I haven't had time to work through your NMODL code. However, given that the RMS displacement for 1 dimensional diffusion* over time interval t is sqrt(2*D*t), and the following diffusion coefficients
Ca in cytosol ~ 0.6 um2/ms
proteins in membrane ~ 1e-5 um2/ms
(see http://www.life.illinois.edu/crofts/bio ... sion1.html and http://www.sbcny.org/membrane_diffusion ... cients.htm)
I'd expect that, over any time interval, cytosolic Ca would diffuse about sqrt(0.6/1e-5) ~ 250 times farther than a protein in membrane would. Calcium is no speed demon, taking about 100 ms to achieve an RMS displacement of about 10 um, so a protein in membrane must be very slow indeed--. Might 100 ms be long enough for various reactions to severely attenuate whatever temporary longitudinal gradient might be induced by a localized metabotropic event?

*--Why one dimensional diffusion?
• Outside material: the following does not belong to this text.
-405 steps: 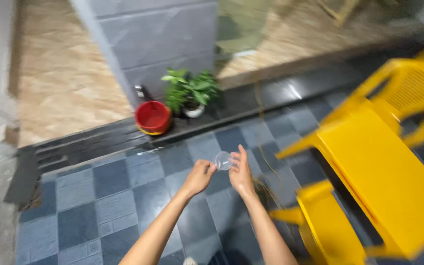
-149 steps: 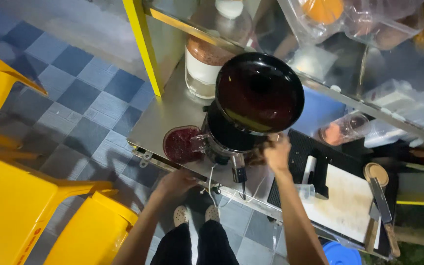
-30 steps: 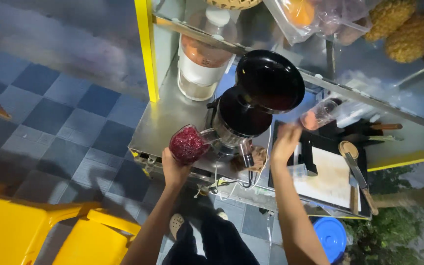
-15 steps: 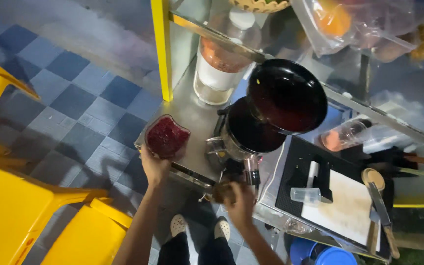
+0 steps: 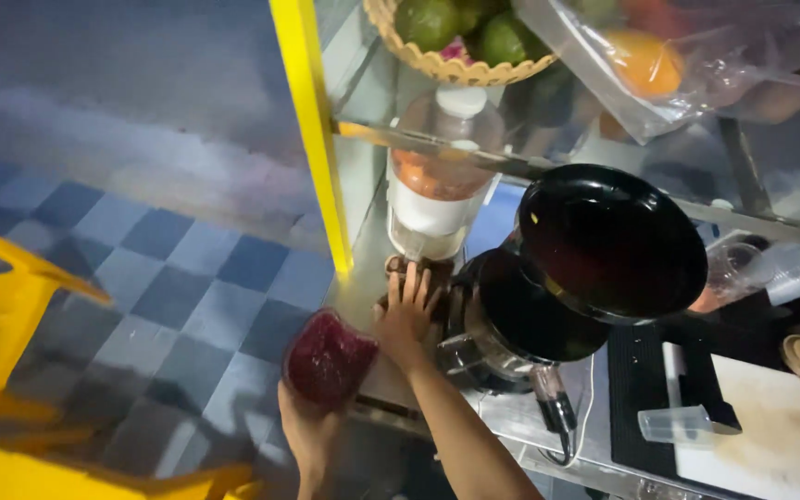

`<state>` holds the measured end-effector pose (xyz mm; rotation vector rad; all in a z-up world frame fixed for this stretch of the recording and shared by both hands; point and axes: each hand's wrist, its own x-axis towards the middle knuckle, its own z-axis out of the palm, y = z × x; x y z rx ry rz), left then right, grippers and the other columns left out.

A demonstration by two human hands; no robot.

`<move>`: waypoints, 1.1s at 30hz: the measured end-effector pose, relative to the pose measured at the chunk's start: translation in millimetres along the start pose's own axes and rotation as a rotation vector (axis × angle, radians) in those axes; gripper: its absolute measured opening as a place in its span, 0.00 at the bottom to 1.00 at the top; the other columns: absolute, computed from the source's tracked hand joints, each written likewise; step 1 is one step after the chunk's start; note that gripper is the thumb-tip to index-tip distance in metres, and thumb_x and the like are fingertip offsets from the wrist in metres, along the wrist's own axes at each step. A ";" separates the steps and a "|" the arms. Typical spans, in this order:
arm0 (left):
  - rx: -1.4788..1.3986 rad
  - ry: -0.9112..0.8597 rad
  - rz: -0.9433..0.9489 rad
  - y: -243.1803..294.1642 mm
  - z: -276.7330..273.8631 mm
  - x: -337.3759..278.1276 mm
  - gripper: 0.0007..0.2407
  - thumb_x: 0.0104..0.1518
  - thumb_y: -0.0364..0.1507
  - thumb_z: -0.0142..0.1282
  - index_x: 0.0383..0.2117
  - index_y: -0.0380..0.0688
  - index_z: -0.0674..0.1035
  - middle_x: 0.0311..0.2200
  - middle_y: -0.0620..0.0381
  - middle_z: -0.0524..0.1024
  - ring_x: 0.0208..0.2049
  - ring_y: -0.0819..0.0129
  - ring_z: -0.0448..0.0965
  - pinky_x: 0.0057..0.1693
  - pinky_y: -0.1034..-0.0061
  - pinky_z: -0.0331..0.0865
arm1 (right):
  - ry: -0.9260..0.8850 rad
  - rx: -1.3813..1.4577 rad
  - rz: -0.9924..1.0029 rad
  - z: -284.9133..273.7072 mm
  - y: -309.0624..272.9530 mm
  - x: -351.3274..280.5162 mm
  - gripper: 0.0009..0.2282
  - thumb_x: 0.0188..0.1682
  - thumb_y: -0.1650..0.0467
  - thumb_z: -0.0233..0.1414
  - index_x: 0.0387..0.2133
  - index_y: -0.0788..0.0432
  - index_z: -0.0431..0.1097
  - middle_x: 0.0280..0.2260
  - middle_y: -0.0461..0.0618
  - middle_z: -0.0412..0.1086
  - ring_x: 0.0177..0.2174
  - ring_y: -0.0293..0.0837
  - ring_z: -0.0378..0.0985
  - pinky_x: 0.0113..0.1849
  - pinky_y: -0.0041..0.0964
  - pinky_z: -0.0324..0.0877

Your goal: The recorder prepares a fresh juice drink using a juicer and passion fruits.

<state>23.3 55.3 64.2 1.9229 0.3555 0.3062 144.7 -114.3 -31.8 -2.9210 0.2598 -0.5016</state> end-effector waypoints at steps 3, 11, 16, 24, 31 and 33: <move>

Because I'm assuming that the concentration gradient is along the length of the neurite, i.e. longitudinal, not both longitudinal and circumferential. Diffusion in membrane may be at most 2 dimensional for a while (assuming very localized concentration), for which the RMS displacement is only sqrt(4*D*t)--not much faster than 1 dimensional diffusion.